Beagle also had a good night on draws, going 7-for-11, while Bo Horvat was an incredible 20-for-28. He already leads the league with 72 faceoffs taken — seven more than second-place Auston Matthews and 17 more than third-place Leon Draisaitl. And with a 62.5 percent win rate, Horvat is easily among the top 10 players who have taken more than 30 draws.
In Edmonton, we saw the Oilers made effective adjustments for their second game against the Canucks — changing Connor McDavid's matchup and making other tweaks that allowed them to exploit their advantages.
Travis Green and the Canucks still won't have last change when they meet the Flames again on Monday, but they'll have to find a way to get their scorers into more favourable situations — and to let those scorers use their knowledge of Markstrom and Tanev's habits to exploit them, rather than seeing their old teammates react so effectively to their old teammates' tendencies.
I wonder, too, if the Canucks will have their full lineup on Monday night?
Tanner Pearson was badly hobbled by friendly fire in the first period on Saturday when he took a Nate Schmidt shot off his foot.
He did return, but finished with just 14:38 of ice time — his lowest total of the season so far. And other than a couple of fun close-in shot attempts by Nils Hoglander, it seemed like that line didn't generate much at 5-on-5 in the final 40 minutes.
Also, Alex Edler managed to get himself cut by Matthew Tkachuk's skate when he went in for a hit midway through the third period that also earned him an interference penalty.
On the broadcast, the announcers said that Edler returned to the bench. But according to the stat sheets, he didn't take a shift for the rest of the game.
At 35, Edler's now the graybeard on the Vancouver blue line by a long shot — he's got four years on Travis Hamonic and Tyler Myers. But through the first two games, he was still competing with Quinn Hughes for high-minute man. Hughes was averaging 23:34 over the two games in Edmonton, and Edler was right behind him at 23:05. He was at 14:44 on Saturday night, so he probably would have hit 20 minutes again if not for the cut. So — from the department of 'some things never change,' — if Edler's out for any period of time, that'll create a big hole on the Vancouver blue line.
The Canucks are practicing on Sunday afternoon, but with no Vancouver media on the road trip, I'm not sure if we'll get any roster clarity before warm-up on Monday. Game time will be 6 p.m. PT.

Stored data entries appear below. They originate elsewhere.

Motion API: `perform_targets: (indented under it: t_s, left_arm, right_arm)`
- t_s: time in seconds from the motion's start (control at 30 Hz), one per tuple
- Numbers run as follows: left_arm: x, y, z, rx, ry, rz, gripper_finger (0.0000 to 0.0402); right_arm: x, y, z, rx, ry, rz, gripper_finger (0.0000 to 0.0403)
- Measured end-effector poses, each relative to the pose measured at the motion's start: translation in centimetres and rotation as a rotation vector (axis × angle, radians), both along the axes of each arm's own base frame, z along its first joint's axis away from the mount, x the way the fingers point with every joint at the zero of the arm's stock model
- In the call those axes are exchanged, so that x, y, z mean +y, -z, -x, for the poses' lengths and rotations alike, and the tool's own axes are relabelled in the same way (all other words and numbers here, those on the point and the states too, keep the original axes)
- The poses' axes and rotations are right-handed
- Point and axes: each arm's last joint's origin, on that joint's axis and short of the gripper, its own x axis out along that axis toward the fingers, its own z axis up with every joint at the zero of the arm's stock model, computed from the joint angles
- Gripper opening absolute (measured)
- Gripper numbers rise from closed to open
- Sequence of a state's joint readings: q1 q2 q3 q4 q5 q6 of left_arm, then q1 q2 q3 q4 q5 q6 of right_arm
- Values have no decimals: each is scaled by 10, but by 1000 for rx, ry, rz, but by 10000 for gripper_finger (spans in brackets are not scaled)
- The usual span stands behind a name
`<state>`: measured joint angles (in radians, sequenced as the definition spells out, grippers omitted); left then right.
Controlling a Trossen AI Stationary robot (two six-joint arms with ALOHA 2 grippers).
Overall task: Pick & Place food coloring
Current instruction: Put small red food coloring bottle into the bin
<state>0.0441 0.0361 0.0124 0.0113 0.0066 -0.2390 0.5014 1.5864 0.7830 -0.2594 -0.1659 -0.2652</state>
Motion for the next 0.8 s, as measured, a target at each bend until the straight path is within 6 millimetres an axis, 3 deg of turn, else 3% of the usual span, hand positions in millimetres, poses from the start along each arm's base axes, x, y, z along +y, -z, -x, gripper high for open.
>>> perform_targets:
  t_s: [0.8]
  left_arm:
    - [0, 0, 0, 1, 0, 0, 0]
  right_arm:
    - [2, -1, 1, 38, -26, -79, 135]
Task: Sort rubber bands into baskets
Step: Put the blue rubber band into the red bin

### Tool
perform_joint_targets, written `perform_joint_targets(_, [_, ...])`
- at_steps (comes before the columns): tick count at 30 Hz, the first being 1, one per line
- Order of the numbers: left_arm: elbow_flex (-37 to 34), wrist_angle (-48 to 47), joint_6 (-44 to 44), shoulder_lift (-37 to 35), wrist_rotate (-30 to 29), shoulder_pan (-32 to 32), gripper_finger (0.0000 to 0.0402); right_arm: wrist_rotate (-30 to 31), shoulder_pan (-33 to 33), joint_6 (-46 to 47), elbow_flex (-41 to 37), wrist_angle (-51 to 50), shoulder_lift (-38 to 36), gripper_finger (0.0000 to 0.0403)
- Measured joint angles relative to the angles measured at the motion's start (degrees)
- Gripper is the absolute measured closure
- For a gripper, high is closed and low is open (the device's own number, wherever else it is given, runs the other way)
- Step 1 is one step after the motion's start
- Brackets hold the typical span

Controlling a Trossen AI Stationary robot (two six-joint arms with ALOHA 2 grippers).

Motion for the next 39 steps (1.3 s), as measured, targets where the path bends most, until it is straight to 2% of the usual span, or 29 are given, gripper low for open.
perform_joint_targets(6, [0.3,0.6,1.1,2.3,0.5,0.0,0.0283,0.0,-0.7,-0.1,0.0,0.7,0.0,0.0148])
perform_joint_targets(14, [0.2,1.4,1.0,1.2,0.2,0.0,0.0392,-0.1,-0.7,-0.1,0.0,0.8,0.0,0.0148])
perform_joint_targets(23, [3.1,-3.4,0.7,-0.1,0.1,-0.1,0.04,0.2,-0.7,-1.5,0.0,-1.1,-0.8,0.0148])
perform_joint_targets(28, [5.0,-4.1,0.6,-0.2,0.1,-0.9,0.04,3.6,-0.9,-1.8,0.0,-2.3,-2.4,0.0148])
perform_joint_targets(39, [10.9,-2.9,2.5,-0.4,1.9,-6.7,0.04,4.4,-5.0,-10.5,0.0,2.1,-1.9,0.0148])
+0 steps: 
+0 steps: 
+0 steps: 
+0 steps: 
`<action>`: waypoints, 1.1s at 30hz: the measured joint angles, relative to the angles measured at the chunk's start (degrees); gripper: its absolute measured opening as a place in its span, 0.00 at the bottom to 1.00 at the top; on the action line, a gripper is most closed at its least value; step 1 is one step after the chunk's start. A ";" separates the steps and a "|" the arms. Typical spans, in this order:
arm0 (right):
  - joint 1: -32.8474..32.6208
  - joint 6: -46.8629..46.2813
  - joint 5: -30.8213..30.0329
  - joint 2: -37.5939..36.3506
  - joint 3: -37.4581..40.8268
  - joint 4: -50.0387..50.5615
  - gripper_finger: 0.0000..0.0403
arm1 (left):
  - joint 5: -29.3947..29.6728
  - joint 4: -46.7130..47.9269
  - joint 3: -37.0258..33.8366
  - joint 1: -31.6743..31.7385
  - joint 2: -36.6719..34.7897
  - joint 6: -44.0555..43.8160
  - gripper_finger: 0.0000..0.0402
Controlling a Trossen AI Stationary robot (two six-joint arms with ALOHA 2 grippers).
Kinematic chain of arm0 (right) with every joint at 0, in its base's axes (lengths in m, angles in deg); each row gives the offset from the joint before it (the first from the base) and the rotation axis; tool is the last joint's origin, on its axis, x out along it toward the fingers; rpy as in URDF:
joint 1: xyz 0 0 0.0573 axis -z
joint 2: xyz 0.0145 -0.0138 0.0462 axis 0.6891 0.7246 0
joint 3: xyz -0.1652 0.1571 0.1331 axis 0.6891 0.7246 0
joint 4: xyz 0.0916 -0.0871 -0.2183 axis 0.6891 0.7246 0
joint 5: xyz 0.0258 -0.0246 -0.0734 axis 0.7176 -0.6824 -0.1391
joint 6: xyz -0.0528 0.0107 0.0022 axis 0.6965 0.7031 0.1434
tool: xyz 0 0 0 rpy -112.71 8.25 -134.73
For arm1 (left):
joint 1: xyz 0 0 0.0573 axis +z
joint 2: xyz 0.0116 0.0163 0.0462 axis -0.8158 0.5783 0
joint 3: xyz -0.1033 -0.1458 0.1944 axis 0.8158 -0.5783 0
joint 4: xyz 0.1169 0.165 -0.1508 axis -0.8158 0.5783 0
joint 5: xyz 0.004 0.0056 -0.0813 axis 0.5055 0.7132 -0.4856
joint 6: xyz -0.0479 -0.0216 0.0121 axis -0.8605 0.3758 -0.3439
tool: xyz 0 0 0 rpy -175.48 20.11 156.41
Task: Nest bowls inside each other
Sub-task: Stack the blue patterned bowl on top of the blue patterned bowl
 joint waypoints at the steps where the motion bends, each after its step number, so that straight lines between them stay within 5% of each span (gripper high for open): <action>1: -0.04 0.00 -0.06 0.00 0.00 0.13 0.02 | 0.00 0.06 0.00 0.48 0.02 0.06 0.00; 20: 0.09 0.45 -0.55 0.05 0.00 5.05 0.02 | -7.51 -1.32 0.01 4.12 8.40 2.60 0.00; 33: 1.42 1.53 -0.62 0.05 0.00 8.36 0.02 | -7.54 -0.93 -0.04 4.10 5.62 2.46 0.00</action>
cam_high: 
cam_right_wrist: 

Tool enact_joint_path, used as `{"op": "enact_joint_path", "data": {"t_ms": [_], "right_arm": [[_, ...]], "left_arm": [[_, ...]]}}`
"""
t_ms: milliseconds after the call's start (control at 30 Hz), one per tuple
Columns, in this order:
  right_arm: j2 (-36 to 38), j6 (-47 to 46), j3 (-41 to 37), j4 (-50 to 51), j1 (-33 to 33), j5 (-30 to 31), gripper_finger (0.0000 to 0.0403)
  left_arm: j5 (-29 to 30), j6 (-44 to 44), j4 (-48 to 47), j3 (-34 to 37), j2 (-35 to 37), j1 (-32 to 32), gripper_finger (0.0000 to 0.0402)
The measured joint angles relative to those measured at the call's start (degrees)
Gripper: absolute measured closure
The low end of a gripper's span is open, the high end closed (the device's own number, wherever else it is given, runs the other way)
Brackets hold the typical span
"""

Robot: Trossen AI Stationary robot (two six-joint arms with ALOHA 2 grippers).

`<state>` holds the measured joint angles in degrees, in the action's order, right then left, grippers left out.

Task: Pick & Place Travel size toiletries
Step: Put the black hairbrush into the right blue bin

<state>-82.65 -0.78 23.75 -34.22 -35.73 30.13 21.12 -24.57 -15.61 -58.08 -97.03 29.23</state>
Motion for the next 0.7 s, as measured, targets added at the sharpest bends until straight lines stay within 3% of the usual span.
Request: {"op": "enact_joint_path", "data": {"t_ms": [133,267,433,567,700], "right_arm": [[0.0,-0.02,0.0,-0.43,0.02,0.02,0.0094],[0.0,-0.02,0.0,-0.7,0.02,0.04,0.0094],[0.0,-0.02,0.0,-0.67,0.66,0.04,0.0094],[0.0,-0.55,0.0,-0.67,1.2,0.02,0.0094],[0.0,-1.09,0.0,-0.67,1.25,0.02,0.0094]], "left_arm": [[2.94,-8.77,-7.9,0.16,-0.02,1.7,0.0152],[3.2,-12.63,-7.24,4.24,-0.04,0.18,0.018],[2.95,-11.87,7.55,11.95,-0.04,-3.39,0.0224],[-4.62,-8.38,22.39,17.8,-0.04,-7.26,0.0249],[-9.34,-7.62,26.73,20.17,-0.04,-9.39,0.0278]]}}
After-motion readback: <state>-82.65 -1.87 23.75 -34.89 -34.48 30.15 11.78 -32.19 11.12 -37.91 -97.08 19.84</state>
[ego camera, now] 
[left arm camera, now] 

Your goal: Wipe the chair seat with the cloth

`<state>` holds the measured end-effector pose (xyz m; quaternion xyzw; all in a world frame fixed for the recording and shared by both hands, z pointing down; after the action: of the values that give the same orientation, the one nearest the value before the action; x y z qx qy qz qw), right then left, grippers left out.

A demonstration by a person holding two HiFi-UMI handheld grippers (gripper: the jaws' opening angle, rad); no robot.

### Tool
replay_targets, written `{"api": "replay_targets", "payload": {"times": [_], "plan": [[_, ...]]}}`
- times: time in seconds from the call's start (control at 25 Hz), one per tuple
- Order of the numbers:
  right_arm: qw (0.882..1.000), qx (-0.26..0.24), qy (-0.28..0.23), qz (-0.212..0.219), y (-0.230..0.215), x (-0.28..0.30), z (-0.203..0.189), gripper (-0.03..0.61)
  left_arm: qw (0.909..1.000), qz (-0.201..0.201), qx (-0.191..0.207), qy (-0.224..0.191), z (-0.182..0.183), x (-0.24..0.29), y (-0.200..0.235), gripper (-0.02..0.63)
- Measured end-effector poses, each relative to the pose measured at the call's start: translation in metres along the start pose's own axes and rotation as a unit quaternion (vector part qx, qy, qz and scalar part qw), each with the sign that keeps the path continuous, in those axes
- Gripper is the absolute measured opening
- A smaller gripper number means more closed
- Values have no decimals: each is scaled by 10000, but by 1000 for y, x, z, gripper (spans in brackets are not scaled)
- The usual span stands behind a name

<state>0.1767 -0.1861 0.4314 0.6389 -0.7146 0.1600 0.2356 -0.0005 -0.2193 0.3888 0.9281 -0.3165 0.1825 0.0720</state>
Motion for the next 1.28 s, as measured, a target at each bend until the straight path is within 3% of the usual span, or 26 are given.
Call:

Ane one final note to wrap up for today — while the big club and the taxi squad have been in Alberta, the Canucks' Utica-bound players have been permitted to stay in Vancouver until this Wednesday. On the broadcast on Saturday, Sportsnet's Elliotte Friedman mentioned that the organization is working on a way to keep at least a couple of those players stashed in Canada, in case more call-ups are needed beyond the taxi squad.
In addition to he quarantine issues, roster spots are going to be tight in Utica this year, since the club is also accommodating the St. Louis Blues' prospects. I think it's a good strategy to give the team some extra insurance, if they can make it work.